Listed records —

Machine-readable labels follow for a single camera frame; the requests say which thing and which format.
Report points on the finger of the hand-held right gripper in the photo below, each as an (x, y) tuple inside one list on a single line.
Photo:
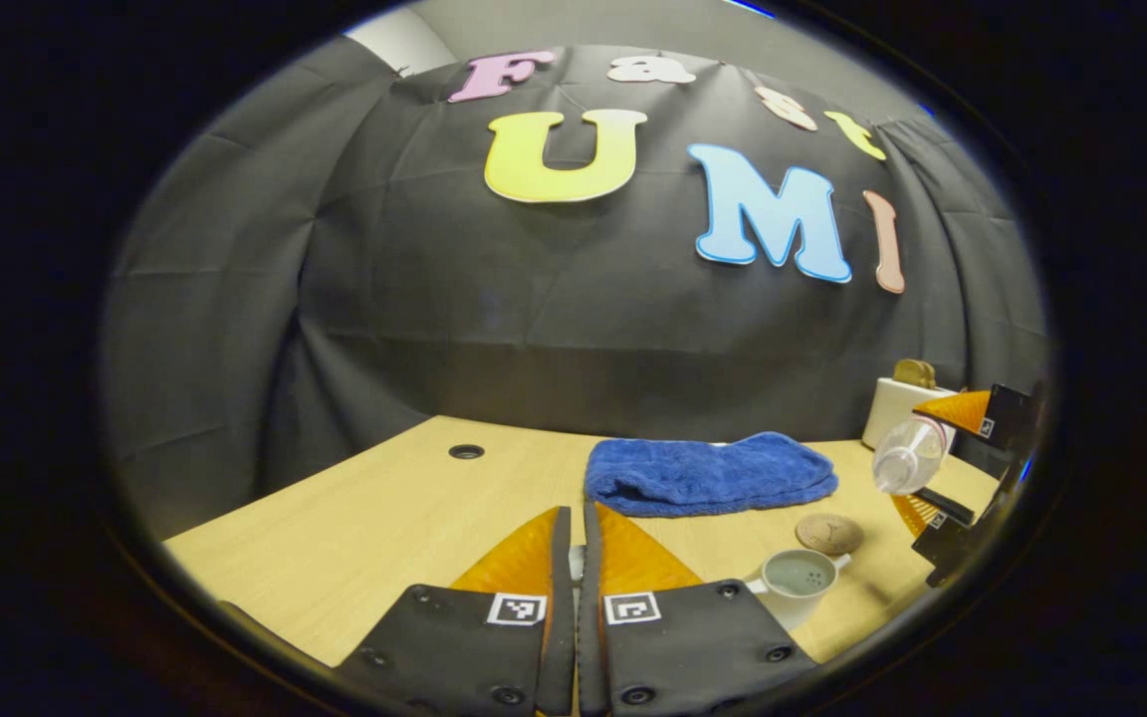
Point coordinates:
[(1007, 413), (947, 506)]

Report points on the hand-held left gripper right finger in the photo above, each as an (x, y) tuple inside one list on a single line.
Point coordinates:
[(590, 637)]

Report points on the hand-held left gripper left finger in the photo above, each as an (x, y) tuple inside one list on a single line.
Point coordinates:
[(562, 617)]

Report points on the white teacup lid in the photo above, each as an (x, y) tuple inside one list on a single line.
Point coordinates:
[(576, 563)]

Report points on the clear water bottle red label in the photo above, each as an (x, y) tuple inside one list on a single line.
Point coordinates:
[(907, 458)]

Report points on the round wooden coaster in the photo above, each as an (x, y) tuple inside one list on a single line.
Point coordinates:
[(829, 534)]

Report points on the white teacup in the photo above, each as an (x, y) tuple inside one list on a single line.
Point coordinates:
[(791, 609)]

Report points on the brown bread slice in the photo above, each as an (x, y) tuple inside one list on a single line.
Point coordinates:
[(915, 373)]

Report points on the white toaster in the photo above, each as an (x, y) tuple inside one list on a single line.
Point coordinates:
[(892, 410)]

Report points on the blue towel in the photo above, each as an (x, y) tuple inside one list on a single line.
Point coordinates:
[(703, 476)]

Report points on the black backdrop cloth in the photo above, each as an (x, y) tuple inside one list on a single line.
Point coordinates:
[(434, 319)]

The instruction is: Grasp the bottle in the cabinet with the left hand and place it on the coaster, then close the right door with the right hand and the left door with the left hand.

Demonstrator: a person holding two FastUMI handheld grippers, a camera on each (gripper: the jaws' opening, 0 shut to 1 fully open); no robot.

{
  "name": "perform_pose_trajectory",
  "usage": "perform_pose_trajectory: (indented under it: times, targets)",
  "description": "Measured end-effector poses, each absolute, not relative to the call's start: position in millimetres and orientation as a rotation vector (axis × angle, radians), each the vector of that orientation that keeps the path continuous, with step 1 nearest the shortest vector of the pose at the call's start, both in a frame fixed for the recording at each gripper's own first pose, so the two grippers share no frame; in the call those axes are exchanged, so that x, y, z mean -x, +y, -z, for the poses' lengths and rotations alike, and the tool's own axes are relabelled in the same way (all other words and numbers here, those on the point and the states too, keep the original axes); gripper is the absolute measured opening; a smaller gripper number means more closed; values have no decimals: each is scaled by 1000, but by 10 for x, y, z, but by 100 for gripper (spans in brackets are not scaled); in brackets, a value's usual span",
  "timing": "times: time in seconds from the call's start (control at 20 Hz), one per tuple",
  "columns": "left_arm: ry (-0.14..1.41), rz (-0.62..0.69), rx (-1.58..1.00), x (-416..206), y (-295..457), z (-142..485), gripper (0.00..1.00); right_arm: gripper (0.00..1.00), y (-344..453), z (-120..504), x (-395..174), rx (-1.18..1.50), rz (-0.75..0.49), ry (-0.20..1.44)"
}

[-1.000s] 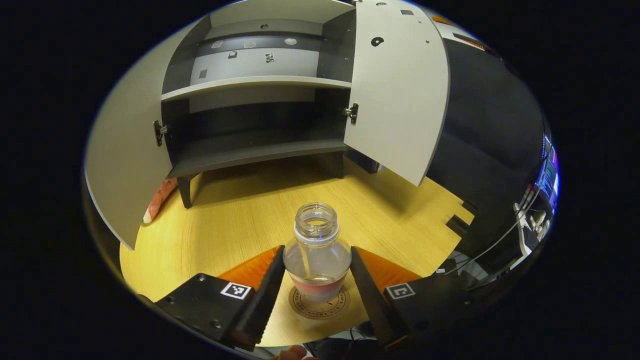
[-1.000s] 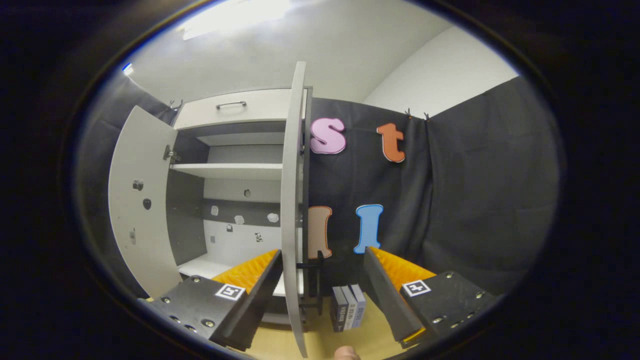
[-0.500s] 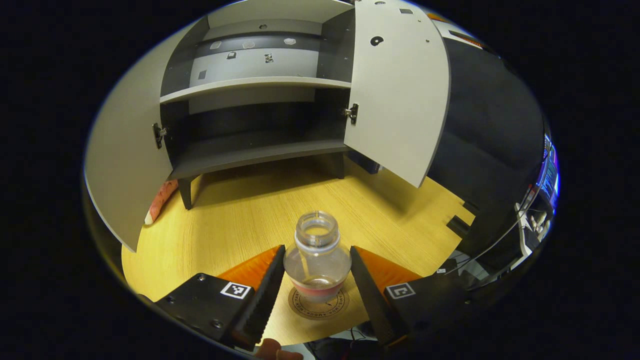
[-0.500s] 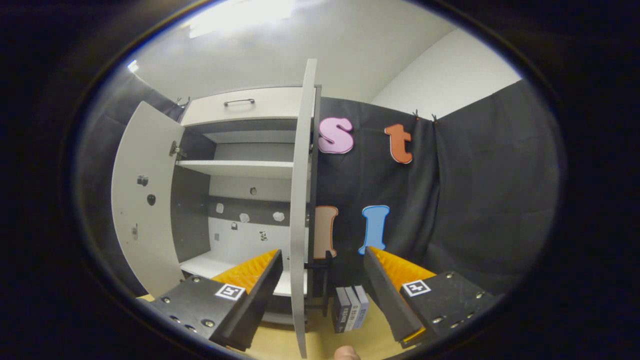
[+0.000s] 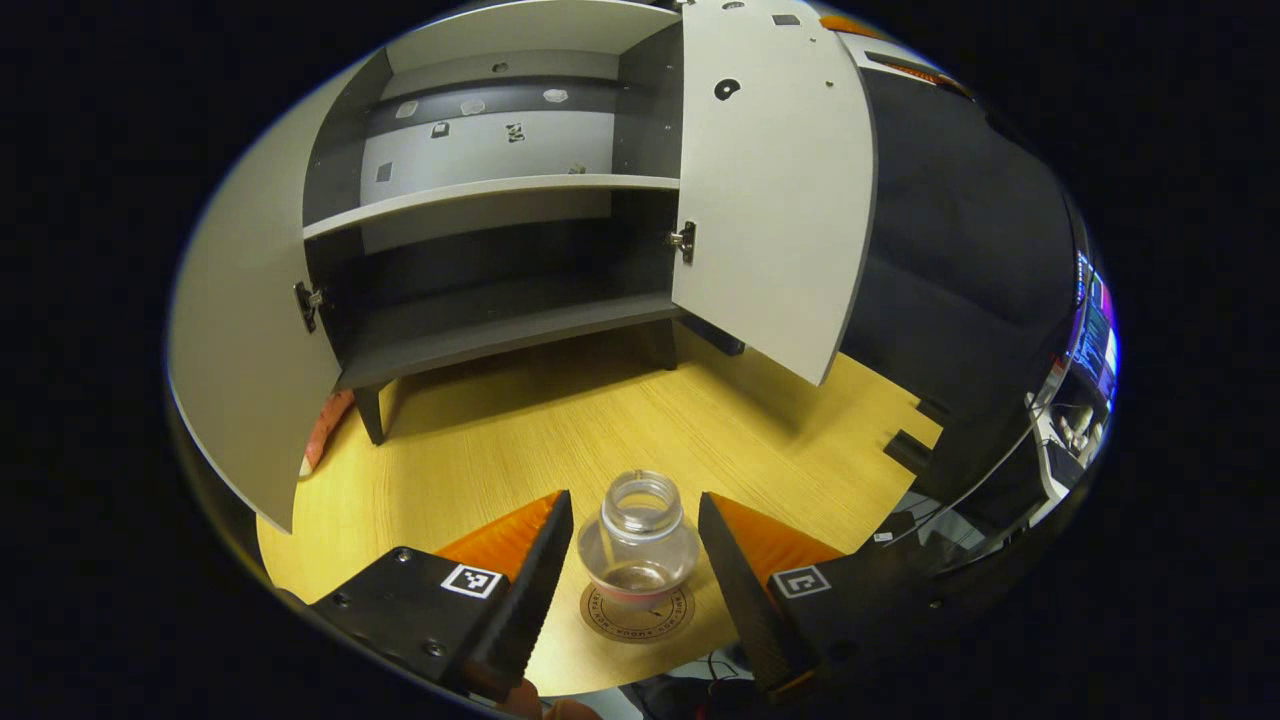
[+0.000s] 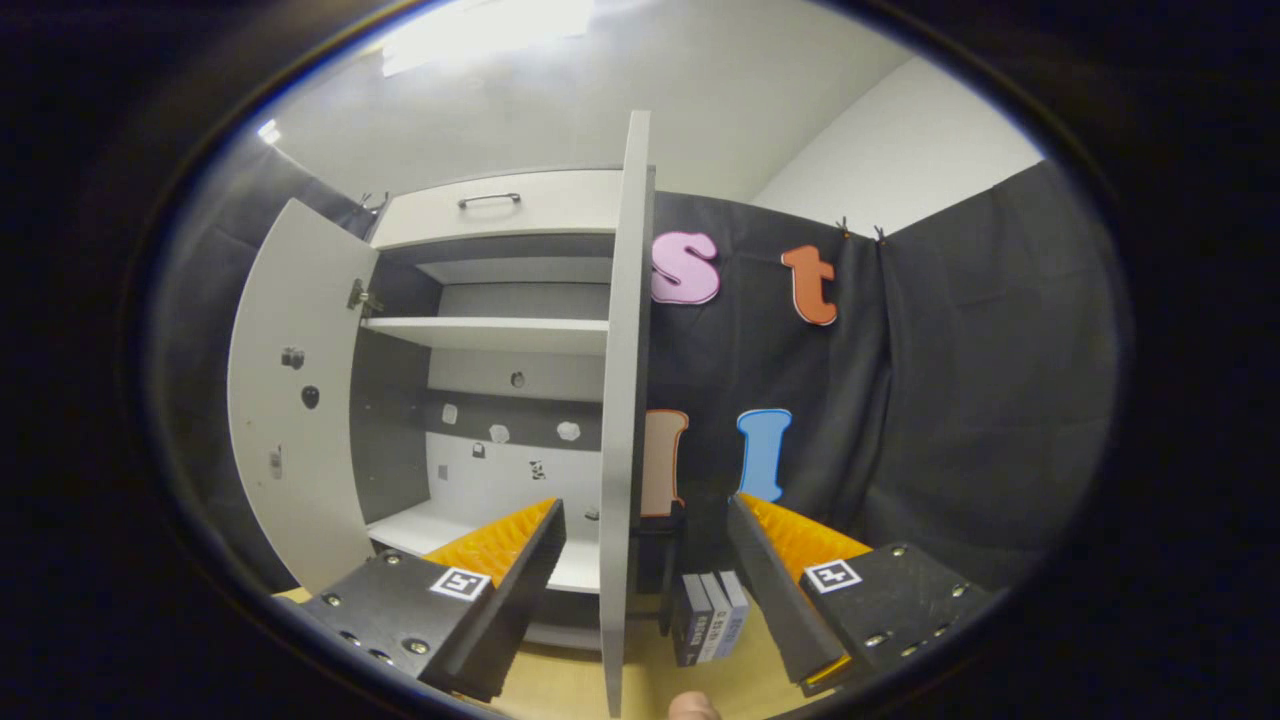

Action item —
For this step, transcribe all the material above exactly and drop the images.

Your response —
Machine-readable labels follow for a single camera frame; the requests say which thing and which format.
Report points on the finger of the hand-held right gripper in the photo below, each as an (x, y) tuple inside one list on a single line.
Photo:
Point coordinates:
[(1007, 413), (947, 506)]

Report points on the hand-held left gripper right finger in the photo above, each as an (x, y) tuple inside one list on a single line.
Point coordinates:
[(590, 637)]

Report points on the hand-held left gripper left finger in the photo above, each as an (x, y) tuple inside one list on a single line.
Point coordinates:
[(562, 617)]

Report points on the white teacup lid in the photo above, each as an (x, y) tuple inside one list on a single line.
Point coordinates:
[(576, 563)]

Report points on the clear water bottle red label in the photo above, each as an (x, y) tuple inside one list on a single line.
Point coordinates:
[(907, 458)]

Report points on the round wooden coaster in the photo above, each as an (x, y) tuple inside one list on a single line.
Point coordinates:
[(829, 534)]

Report points on the white teacup in the photo above, each as an (x, y) tuple inside one list on a single line.
Point coordinates:
[(791, 609)]

Report points on the brown bread slice in the photo above, each as an (x, y) tuple inside one list on a single line.
Point coordinates:
[(915, 373)]

Report points on the white toaster in the photo above, each as an (x, y) tuple inside one list on a single line.
Point coordinates:
[(892, 410)]

Report points on the blue towel in the photo above, each as an (x, y) tuple inside one list on a single line.
Point coordinates:
[(703, 476)]

Report points on the black backdrop cloth in the photo above, each as an (x, y) tuple inside one list on a single line.
Point coordinates:
[(434, 319)]

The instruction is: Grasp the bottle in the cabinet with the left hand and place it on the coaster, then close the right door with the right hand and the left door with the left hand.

Demonstrator: a person holding two FastUMI handheld grippers, a camera on each (gripper: the jaws' opening, 0 shut to 1 fully open); no robot.

{
  "name": "perform_pose_trajectory",
  "usage": "perform_pose_trajectory: (indented under it: times, targets)",
  "description": "Measured end-effector poses, each absolute, not relative to the call's start: position in millimetres and orientation as a rotation vector (axis × angle, radians), each the vector of that orientation that keeps the path continuous, with step 1 nearest the shortest vector of the pose at the call's start, both in a frame fixed for the recording at each gripper's own first pose, so the two grippers share no frame; in the call those axes are exchanged, so that x, y, z mean -x, +y, -z, for the poses' lengths and rotations alike, and the tool's own axes are relabelled in the same way (all other words and numbers here, those on the point and the states too, keep the original axes); gripper is the absolute measured opening; a smaller gripper number means more closed; values have no decimals: each is scaled by 1000, but by 10 for x, y, z, but by 100 for gripper (spans in brackets are not scaled); in brackets, a value's usual span",
  "timing": "times: time in seconds from the call's start (control at 20 Hz), one per tuple",
  "columns": "left_arm: ry (-0.14..1.41), rz (-0.62..0.69), rx (-1.58..1.00), x (-416..206), y (-295..457), z (-142..485), gripper (0.00..1.00); right_arm: gripper (0.00..1.00), y (-344..453), z (-120..504), x (-395..174), rx (-1.18..1.50), rz (-0.75..0.49), ry (-0.20..1.44)"
}

[-1.000s] 
[-1.000s] 
[-0.500s] 
[-0.500s] 
[+0.000s] 
[+0.000s] 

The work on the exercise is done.